• _Information shown_:
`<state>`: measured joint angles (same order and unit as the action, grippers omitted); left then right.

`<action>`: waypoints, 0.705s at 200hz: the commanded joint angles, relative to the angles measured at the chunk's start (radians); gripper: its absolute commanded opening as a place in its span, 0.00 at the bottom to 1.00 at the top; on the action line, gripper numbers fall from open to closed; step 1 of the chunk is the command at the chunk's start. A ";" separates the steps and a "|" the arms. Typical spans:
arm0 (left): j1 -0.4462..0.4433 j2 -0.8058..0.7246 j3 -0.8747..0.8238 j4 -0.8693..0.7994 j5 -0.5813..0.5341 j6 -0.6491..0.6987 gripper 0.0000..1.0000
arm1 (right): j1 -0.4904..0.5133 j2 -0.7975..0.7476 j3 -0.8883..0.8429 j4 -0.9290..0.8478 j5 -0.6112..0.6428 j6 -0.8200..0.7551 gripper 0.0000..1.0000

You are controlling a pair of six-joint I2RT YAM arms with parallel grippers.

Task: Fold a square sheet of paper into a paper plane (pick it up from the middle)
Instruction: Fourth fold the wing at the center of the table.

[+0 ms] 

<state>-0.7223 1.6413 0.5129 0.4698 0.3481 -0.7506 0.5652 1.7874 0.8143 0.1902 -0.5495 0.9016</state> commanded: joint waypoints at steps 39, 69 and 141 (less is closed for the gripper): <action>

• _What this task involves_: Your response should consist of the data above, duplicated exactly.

• _Answer section_:
`<state>`: measured joint angles (same order and unit as the action, grippers omitted); left then right.

`<action>`: waypoints, 0.705s at 200hz: the commanded joint angles, relative to the angles measured at the chunk's start (radians); gripper: its absolute commanded opening as a place in its span, 0.00 at the bottom to 1.00 at the top; on the action line, gripper numbers fall from open to closed; step 1 of the chunk is the command at the chunk's start. A ";" separates the steps and a "|" the arms. Typical spans:
arm0 (left): j1 -0.4462..0.4433 j2 -0.8058..0.7246 j3 -0.8747..0.8238 j4 -0.8693..0.7994 j5 -0.5813..0.5341 j6 -0.6491..0.6987 gripper 0.0000..1.0000
arm1 (right): j1 -0.4904..0.5133 j2 -0.7975..0.7476 j3 -0.8883..0.8429 j4 -0.9290..0.8478 j5 -0.6112..0.6428 j6 -0.8200..0.7551 gripper 0.0000..1.0000

You are controlling a pair of six-joint I2RT YAM arms with parallel grippers.

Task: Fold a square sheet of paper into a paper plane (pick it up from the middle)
Instruction: Fourth fold the wing at the center of the table.

[+0 ms] 

<state>-0.7223 1.6413 0.5129 0.4698 0.3481 -0.7506 0.5652 1.7874 0.8143 0.1902 -0.5495 0.9016</state> commanded: joint waypoints at steps 39, 69 and 141 (less is closed for the gripper): <action>

With that, the answer is done.